Notes from recent presentations
In the GS event the question was asked about how do Phase 2 results get duplicated in the critical Phase 3 trials.
Sergio Traversa answers: Good question, can distill it down to two reasons why there is a depression trial fail,
one is the patient selection
and the other is the placebo effect
Why Relmada did well in Phase 2:
First half of test was in clinic, good control of placebo
Relmada uses two diagnostic tools in patient selection:
one is the SAFER test Link to Safer pdf
which helps to reduce the effect of having patients who are not really depressed but may have other CNS disorders.

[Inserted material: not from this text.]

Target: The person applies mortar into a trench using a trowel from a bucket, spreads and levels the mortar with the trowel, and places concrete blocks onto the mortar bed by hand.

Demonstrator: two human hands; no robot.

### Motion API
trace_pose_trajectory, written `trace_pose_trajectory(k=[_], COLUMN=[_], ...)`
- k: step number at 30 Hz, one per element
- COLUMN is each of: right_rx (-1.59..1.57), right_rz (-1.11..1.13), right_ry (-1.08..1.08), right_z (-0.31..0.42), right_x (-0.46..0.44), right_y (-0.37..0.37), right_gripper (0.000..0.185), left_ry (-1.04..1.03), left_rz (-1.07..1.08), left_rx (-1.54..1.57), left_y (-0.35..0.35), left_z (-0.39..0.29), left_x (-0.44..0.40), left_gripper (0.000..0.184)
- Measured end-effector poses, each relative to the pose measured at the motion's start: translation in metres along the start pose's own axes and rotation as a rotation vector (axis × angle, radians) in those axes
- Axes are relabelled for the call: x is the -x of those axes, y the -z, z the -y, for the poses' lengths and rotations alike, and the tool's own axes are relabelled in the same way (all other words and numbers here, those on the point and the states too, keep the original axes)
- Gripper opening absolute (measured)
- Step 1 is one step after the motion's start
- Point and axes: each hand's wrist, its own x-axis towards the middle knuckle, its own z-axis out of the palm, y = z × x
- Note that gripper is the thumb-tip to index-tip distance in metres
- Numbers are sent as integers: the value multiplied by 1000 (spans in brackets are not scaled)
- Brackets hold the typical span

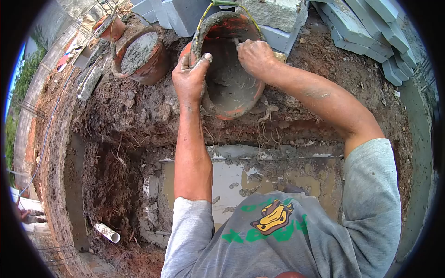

Placebo effect is actually higher in clinic settings than in outside (at home) settings.
Upon the hiring of Marc de Somer MD, MBA, ScD, MPH, MSc, as Senior Vice President, Clinical Development and Safety...
he outlined his goals at Relmada...
"I am very excited to focus on maximizing our probability of success, defeating placebo response and excessive noise to demonstrate the true therapeutic signal with the necessary accuracy, precision and replicability. I look forward to working with the Relmada team, as we effectively conduct clinical trials to provide the highest quality of information and therapeutic value for patients, prescribers, payers and shareholders." said Dr. de Somer. "I look forward to contributing to de-risking development of REL-1017 in MDD, and additional indications and programs, as we build our pipeline and team."